By Stephen Smoot
“I was raised in Jersey,” said Walt Johnson, the new executive director of the Pendleton County Library, adding that, “one of the really nice things has been how welcoming everyone has been to this guy from the suburbs.”
But he left quickly, saying, “I couldn’t wait to get out as a young man.”
Johnson has piled up experiences working in libraries and museums from Newark, Delaware, to the Florida Keys. Through his travels and various roles, “I found interests in myself I wouldn’t have had otherwise.”
He inherits a facility that benefited from many years of leadership in the steady hands of Becky McConnell. Johnson said, “I’m really thankful for my colleagues and what Becky left behind. It’s a really strong foundation to build on.”
During McConnell’s tenure, the library went beyond the traditional institutional role. For example, the Friends of the Library organized performances and presentations to both educate and entertain the community.
Johnson agrees with this ideal, saying “I’m a believer in an expansive view of libraries and their role.” He explained that as other institutions “whether by necessity or by choice” must “shave their roles,” libraries, when possible, must step in and help bridge the gaps.
Johnson noticed early on that Pendleton County serves as a fount of creative energy for many residents. With the library hosting performances, the Warner Drive-In building a stage, art contests hosted by the senior center, and a tradition of live music, the area excels in artistic production. He stated that “we’ve already talked to the drive-in theater to have a classic movie night sponsored by the library.”
He sees the library as a catalyst to coordinate the production of the arts while giving creative expression a forum. “Communities need a cultural hub,” Johnson stated. “There’s a lot of folks in this area adding to the cultural traditions.”
Johnson added, “It’s heartening to see how many groups in this area are doing creative things.”
He went on to explain the role of a library in such an environment, saying “libraries are not just protectors and advocates for literature, but of creativity itself, such as literature, fine arts, and theater.”
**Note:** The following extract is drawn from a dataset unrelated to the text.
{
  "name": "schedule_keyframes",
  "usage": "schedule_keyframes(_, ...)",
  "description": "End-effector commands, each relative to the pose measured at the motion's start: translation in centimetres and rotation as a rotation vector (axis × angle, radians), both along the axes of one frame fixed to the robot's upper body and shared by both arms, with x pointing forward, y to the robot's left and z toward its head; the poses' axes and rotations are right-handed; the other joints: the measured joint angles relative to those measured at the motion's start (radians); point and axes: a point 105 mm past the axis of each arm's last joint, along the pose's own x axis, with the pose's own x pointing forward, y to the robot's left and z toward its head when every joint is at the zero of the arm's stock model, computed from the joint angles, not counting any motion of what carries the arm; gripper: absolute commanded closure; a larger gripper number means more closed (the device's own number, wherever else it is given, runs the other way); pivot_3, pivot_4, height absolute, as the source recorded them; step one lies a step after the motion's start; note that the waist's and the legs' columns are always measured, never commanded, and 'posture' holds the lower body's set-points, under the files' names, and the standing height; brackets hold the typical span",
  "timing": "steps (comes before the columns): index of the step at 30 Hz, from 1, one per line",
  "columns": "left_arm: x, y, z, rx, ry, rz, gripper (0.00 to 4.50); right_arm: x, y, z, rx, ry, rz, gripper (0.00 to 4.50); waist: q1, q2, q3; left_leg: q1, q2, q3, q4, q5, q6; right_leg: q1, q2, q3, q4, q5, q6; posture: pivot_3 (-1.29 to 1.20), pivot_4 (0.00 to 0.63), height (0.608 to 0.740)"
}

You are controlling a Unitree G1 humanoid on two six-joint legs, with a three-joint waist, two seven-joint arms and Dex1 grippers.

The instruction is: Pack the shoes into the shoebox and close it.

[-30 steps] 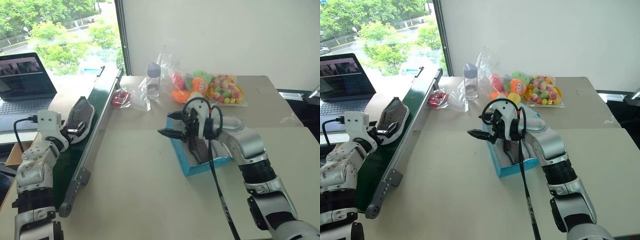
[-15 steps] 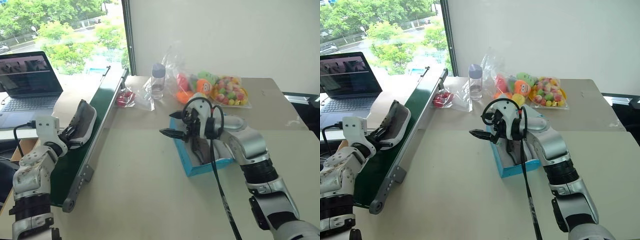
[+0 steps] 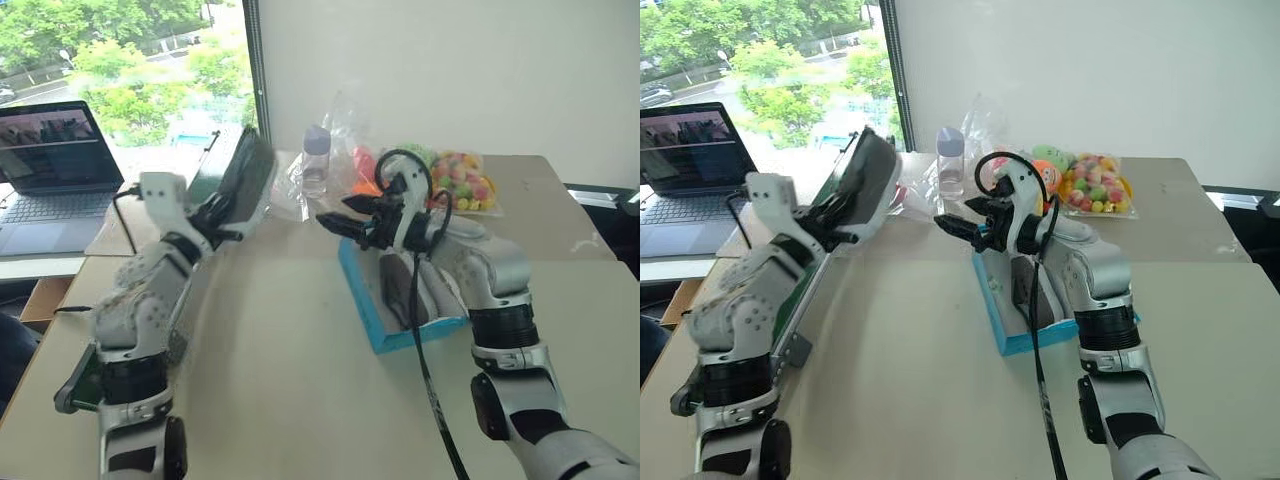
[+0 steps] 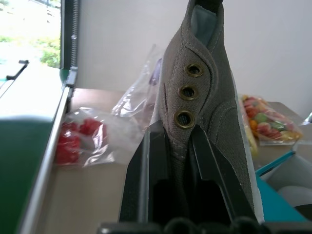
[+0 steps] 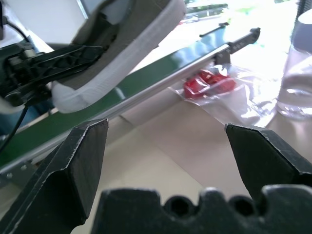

Immediate plans focus on having one adult and one child oriented event a piece at the library each month. Other short term needs include redesigning the interior and looking at the collection to see what could be removed to allow the introduction of new material, “but that doesn’t mean that you get rid of what is of value.”
Johnson also wants to “redo the signage to make it both more attractive and informational.”
In the long term, Johnson wants to remedy “severe space problems” so that the “collection remains vibrant and growing” and has started researching grant opportunities that could make those needs a tangible reality.
Johnson’s idea of a library mission, especially for a county library, lies in making it a dynamic institution that serves as a hub of knowledge, education, and culture that remains accessible to people of all ages. A library can help young people not only appreciate the wonder of the world beyond the county line, but also help them see the wonders of their own community with new eyes.
Part of that mission, he states, includes serving as a technology resource in a county where geography and legal restrictions often leave people without access to the tools of the information age.
He bemoaned the recent trend of some libraries and other institutions of knowledge and learning taking strong political stances and sides, preferring that they stay neutral. Johnson added, “We have to develop into a place where people can feel comfortable to be their best selves. There are many tools and methods to assist in that.”
Furthermore, it can help anyone take the next and necessary step after gaining knowledge. Johnson says “Knowledge is not the same as wisdom. The library can help people with the latter, but we don’t want to be the ones making their minds for them.”